HOW TO COMPLETE THIS TASK
Every record that follows must be returned word for word.

RECORDED DATA
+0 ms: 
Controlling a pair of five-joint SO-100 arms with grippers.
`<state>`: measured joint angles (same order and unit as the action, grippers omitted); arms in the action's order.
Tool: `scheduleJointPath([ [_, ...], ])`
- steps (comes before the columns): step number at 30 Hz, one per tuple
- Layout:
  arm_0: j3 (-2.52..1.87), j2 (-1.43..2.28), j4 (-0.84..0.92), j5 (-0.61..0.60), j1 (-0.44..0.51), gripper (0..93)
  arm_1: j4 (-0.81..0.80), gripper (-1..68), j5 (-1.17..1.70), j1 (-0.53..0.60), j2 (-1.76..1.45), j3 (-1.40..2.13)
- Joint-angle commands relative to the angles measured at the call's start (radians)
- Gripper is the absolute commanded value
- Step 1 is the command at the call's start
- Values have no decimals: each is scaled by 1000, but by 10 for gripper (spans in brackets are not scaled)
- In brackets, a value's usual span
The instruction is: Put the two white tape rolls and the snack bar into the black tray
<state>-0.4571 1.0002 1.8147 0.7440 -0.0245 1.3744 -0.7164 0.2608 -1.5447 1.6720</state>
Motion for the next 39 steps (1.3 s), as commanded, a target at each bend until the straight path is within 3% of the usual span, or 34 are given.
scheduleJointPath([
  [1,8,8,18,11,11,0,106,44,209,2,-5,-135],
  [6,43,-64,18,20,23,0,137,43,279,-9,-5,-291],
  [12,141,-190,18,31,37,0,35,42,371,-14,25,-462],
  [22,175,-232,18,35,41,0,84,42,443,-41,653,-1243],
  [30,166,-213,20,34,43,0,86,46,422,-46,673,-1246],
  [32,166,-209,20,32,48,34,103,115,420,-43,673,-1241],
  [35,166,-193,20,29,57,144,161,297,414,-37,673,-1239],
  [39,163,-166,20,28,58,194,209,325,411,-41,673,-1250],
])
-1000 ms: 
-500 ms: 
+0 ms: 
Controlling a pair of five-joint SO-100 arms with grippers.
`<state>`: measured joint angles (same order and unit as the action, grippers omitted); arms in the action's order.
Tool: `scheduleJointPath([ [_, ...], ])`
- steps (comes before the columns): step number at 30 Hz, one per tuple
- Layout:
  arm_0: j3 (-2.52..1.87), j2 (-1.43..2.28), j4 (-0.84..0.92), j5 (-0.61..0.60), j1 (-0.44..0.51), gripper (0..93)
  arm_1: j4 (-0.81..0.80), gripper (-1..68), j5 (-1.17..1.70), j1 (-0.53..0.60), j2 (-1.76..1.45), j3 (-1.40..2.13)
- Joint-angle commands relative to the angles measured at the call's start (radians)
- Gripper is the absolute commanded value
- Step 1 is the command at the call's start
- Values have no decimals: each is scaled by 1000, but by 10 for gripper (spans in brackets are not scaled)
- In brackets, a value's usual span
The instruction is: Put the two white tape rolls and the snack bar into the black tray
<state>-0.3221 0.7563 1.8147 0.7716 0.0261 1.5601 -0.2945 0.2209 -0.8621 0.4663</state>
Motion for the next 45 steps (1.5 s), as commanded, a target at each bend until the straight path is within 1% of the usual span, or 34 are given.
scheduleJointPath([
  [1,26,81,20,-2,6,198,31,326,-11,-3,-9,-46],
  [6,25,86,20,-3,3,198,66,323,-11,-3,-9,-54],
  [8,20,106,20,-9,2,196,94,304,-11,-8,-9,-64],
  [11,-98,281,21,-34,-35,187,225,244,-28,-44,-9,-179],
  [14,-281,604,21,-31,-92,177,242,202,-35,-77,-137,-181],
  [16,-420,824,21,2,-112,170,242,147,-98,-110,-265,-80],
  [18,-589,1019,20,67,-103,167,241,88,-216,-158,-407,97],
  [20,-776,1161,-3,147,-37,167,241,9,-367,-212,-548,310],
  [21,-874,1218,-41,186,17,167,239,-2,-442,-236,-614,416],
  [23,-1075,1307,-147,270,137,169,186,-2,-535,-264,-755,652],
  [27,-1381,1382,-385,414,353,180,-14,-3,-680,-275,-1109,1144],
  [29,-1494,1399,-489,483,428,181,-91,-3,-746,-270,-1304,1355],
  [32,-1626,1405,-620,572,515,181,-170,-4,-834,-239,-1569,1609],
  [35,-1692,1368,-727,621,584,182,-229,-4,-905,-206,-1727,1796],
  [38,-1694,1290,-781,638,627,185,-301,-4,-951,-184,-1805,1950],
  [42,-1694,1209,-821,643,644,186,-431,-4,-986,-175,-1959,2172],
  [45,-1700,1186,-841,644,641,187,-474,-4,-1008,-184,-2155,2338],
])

ANSWER SPACE
+0 ms: 
Controlling a pair of five-joint SO-100 arms with grippers.
`<state>`: measured joint angles (same order and unit as the action, grippers omitted); arms in the action's order.
Tool: `scheduleJointPath([ [_, ...], ])`
- steps (comes before the columns): step number at 30 Hz, one per tuple
- Layout:
  arm_0: j3 (-2.52..1.87), j2 (-1.43..2.28), j4 (-0.84..0.92), j5 (-0.61..0.60), j1 (-0.44..0.51), gripper (0..93)
  arm_1: j4 (-0.81..0.80), gripper (-1..68), j5 (-1.17..1.70), j1 (-0.53..0.60), j2 (-1.76..1.45), j3 (-1.40..2.13)
- Joint-angle commands relative to the angles measured at the call's start (radians)
- Gripper is the absolute commanded value
- Step 1 is the command at the call's start
- Values have no decimals: each is scaled by 1000, but by 10 for gripper (spans in brackets are not scaled)
- In brackets, a value's usual span
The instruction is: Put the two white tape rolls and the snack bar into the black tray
<state>-0.4571 1.0002 1.8147 0.7440 -0.0245 1.3744 -0.7164 0.2608 -1.5447 1.6720</state>
Motion for the next 39 steps (1.3 s), as commanded, a target at each bend until the straight path is within 3% of the usual span, or 34 are given.
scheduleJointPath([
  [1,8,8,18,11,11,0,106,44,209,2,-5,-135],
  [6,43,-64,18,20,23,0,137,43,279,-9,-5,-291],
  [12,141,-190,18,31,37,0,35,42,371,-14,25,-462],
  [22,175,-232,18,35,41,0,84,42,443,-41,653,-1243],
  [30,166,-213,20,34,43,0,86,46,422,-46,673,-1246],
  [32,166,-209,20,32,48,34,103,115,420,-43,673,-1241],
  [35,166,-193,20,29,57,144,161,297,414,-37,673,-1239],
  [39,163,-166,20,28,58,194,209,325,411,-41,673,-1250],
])
-1000 ms: 
-500 ms: 
+0 ms: 
Controlling a pair of five-joint SO-100 arms with grippers.
`<state>`: measured joint angles (same order and unit as the action, grippers omitted); arms in the action's order.
Tool: `scheduleJointPath([ [_, ...], ])`
- steps (comes before the columns): step number at 30 Hz, one per tuple
- Layout:
  arm_0: j3 (-2.52..1.87), j2 (-1.43..2.28), j4 (-0.84..0.92), j5 (-0.61..0.60), j1 (-0.44..0.51), gripper (0..93)
  arm_1: j4 (-0.81..0.80), gripper (-1..68), j5 (-1.17..1.70), j1 (-0.53..0.60), j2 (-1.76..1.45), j3 (-1.40..2.13)
- Joint-angle commands relative to the angles measured at the call's start (radians)
- Gripper is the absolute commanded value
- Step 1 is the command at the call's start
- Values have no decimals: each is scaled by 1000, but by 10 for gripper (spans in brackets are not scaled)
- In brackets, a value's usual span
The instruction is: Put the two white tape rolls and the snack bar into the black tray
<state>-0.3221 0.7563 1.8147 0.7716 0.0261 1.5601 -0.2945 0.2209 -0.8621 0.4663</state>
Motion for the next 45 steps (1.5 s), as commanded, a target at each bend until the straight path is within 1% of the usual span, or 34 are given.
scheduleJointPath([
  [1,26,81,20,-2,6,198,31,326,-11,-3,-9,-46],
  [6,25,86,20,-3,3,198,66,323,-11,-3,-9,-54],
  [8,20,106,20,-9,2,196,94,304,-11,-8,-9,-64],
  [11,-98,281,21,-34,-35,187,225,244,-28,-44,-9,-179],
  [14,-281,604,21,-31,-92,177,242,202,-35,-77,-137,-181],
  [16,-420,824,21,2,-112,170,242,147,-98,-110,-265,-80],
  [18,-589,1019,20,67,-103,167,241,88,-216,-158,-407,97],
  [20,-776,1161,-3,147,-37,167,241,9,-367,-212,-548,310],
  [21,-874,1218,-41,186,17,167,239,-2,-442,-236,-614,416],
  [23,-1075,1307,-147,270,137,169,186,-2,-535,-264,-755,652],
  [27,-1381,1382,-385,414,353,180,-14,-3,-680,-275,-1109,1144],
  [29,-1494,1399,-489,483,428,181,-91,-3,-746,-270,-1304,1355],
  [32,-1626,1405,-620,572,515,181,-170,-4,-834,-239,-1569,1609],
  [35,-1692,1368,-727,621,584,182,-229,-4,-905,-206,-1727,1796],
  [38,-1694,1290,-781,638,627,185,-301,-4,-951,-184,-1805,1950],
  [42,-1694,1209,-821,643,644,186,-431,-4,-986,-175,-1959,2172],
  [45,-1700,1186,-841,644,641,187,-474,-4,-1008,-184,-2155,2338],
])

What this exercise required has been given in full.